Karol Sikora, a well-known “cancer doctor”, just said this –
It doesn’t make much difference whether you are one of the people who get cured or not
He was talking about cancer care in “the NHS” (as a Scot, it bugs me every time when people refer to “the NHS”, as if there only was one). I suspect he was saying things in a controversial way to promote his new book, but this particular sentence really caught my attention.
He’s referring to how organisations and systems can be managed to work “efficiently”, and I think this probably applies to most health care systems around the world. We’ve developed a way of delivering health care as if individual patients don’t matter. Protocols are created based on the statistics from research into the experiences of groups of patients. I’ve even heard a young doctor say they were told that if a patient takes an evidence based drug and it doesn’t work, then either they haven’t taken the drug or they are lying. These are the kinds of things which happen when doctors take their eye off the ball.
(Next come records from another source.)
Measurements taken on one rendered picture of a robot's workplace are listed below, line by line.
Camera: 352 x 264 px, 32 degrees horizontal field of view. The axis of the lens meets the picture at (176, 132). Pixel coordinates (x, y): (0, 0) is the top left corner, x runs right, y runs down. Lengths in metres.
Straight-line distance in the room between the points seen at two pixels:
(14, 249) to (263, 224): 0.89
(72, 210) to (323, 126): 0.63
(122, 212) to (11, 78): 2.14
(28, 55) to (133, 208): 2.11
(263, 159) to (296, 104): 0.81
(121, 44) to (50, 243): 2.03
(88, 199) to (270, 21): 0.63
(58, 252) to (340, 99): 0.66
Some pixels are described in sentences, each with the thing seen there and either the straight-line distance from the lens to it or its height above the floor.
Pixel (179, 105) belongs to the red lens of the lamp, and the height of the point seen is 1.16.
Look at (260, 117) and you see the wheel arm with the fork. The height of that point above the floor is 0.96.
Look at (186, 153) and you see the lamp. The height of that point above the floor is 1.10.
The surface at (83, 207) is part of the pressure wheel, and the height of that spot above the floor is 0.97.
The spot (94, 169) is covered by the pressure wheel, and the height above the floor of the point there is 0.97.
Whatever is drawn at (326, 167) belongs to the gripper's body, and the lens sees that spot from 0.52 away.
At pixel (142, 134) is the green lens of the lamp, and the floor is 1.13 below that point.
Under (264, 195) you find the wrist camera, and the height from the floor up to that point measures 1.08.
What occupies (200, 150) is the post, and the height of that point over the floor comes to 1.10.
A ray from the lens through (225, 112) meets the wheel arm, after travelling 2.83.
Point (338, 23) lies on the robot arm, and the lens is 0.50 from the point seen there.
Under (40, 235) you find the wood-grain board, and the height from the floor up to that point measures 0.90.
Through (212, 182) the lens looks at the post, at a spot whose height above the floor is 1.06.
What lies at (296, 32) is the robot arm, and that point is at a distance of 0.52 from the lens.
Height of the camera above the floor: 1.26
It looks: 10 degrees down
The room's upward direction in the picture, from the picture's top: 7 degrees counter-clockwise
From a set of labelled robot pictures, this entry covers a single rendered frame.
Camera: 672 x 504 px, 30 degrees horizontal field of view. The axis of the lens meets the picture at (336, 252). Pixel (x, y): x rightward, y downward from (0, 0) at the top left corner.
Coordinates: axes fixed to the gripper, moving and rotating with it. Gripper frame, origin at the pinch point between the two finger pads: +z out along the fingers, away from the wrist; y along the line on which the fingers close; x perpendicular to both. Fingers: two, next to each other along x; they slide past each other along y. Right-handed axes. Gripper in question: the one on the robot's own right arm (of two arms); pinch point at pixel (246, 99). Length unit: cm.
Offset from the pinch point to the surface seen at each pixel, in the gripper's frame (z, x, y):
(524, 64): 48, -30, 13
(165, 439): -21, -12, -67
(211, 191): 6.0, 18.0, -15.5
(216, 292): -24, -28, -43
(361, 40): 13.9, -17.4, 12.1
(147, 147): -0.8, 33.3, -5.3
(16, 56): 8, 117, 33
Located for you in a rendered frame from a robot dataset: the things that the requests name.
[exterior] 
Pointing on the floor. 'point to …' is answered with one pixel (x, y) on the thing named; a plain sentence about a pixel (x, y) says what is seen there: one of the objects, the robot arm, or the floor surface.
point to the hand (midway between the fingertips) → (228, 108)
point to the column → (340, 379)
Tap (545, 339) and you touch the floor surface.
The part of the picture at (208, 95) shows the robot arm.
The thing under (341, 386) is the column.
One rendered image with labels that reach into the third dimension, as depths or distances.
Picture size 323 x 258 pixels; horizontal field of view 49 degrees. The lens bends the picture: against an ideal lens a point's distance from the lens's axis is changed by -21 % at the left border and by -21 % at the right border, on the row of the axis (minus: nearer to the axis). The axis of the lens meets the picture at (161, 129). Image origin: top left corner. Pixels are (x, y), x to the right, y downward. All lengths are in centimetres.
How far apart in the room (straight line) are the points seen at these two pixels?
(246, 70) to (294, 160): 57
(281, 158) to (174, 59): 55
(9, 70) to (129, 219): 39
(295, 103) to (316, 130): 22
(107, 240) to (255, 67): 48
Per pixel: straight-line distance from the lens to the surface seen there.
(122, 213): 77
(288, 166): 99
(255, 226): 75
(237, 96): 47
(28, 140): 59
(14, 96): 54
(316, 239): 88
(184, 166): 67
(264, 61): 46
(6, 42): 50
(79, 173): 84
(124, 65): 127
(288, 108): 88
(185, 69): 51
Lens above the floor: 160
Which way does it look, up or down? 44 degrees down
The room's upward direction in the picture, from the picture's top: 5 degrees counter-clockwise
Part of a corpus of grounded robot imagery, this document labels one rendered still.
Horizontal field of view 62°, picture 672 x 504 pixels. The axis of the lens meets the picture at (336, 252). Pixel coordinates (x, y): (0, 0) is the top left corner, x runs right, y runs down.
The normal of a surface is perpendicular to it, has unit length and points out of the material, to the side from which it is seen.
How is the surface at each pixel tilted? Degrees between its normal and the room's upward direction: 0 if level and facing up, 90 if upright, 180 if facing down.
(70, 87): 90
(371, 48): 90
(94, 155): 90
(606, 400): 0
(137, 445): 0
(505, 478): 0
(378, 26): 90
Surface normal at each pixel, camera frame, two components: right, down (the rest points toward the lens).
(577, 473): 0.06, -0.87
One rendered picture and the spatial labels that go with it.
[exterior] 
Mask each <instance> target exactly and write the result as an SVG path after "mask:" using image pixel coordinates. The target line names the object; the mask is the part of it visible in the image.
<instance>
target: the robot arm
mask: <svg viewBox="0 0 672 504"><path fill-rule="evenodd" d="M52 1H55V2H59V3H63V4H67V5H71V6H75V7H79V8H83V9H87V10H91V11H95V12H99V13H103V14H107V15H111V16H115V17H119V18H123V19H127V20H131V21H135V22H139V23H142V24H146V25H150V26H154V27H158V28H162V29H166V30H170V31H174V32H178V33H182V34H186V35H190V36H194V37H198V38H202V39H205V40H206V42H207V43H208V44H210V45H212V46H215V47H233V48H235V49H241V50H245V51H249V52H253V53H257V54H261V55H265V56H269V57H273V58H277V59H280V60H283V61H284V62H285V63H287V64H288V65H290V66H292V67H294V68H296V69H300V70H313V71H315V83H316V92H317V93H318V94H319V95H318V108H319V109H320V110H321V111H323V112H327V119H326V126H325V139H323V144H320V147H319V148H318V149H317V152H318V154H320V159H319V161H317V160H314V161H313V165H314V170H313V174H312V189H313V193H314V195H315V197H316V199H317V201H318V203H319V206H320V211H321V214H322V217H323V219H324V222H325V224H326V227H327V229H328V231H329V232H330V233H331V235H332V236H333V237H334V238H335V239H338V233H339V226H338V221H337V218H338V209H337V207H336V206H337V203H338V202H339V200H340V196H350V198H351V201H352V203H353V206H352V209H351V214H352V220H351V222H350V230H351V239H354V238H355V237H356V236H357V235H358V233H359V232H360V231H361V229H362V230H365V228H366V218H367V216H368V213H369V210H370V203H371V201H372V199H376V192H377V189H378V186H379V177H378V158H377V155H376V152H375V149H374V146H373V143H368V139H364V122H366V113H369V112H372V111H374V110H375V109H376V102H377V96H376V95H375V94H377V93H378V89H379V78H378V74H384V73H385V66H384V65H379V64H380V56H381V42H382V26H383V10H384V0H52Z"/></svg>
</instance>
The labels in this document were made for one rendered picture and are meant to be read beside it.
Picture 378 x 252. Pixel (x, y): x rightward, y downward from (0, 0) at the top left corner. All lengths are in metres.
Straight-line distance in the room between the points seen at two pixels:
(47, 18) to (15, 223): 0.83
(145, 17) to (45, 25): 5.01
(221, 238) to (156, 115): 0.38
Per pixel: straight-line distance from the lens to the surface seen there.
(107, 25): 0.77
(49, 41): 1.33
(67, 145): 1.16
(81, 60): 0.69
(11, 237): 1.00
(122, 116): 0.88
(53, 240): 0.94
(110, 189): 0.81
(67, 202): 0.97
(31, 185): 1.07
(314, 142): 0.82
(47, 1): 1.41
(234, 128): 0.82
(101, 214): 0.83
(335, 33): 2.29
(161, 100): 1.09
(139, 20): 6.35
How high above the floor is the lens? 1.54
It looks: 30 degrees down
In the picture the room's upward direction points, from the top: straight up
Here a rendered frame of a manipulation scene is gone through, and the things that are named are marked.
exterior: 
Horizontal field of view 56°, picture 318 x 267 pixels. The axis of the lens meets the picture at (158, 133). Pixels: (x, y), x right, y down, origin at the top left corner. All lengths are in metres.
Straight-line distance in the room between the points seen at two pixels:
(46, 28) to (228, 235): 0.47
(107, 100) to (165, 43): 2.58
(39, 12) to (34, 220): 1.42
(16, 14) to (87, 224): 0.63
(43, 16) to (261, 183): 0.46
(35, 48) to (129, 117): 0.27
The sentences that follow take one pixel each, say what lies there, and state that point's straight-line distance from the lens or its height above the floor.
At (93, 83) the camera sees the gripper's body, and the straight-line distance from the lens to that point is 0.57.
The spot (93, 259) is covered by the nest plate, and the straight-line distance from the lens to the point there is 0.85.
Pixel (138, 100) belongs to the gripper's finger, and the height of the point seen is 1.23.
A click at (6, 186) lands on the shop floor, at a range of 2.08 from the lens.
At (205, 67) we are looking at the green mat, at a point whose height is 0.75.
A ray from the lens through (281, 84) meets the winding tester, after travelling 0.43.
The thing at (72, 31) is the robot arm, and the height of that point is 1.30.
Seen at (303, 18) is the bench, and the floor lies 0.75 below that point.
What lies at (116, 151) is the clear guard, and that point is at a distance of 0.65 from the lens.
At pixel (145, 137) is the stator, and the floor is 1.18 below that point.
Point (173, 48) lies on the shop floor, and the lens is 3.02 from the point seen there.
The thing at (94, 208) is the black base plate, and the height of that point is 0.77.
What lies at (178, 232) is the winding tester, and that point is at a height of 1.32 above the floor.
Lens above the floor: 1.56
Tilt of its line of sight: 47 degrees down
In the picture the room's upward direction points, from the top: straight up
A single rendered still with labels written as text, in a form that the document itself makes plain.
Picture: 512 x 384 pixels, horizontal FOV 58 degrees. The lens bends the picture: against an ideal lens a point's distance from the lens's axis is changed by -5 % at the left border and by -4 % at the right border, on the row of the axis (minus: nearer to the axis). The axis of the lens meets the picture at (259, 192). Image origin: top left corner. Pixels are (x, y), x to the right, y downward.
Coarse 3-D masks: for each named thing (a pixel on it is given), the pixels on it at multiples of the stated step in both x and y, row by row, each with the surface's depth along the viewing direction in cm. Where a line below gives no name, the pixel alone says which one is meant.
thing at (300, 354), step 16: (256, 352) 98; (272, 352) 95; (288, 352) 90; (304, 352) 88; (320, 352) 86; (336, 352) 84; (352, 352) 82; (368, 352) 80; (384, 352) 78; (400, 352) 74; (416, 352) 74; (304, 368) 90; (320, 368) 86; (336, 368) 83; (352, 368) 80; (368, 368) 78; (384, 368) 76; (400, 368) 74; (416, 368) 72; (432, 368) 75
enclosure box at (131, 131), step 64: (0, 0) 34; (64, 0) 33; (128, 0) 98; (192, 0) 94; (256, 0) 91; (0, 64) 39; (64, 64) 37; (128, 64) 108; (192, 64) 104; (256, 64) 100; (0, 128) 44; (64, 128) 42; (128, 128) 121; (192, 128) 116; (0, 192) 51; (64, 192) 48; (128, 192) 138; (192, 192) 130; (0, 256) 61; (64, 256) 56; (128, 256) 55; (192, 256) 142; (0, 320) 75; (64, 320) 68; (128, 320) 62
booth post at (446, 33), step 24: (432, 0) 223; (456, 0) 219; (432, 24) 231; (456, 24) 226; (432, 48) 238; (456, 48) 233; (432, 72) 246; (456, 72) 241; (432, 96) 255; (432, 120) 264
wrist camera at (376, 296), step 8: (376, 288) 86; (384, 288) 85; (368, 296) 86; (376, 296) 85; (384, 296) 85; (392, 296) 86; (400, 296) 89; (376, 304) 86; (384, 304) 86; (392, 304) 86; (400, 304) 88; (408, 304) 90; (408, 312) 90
When we base health care on management systems designed for industries which produce physical objects to sell, then, it seems, statistics become king.
It doesn’t make much difference whether you are one of the people who get cured or not
Really?
In what way does it not make much difference? To the individual it makes all the difference in the world. To the doctor? Shouldn’t it matter if this individual gets cured or not? Isn’t that an irreducible fundamental of all medical codes of behaviour? It’s always this patient, this very patient I am dealing with right now who has the right to the best possible care I can provide.
I struggled a bit to find a photo to go with this post then stumbled across this one of a sculpture I saw recently in a garden. It seems to capture that sense of caring for the individual. And it seems the character’s hair is standing on end. Maybe the little bird just told him what Karol Sikora had said!
We can’t accept this way of delivering health care, can we?
This story also made me think of those pretty pointless statistics you can see every day on billboards at railway stations, telling you what percentage of trains arrived on time this week. Should we deliver health care by aiming at percentages of patients properly cared for? Or should we deliver health care by always, I mean always, giving the very best care and attention to every single patient in every single interaction?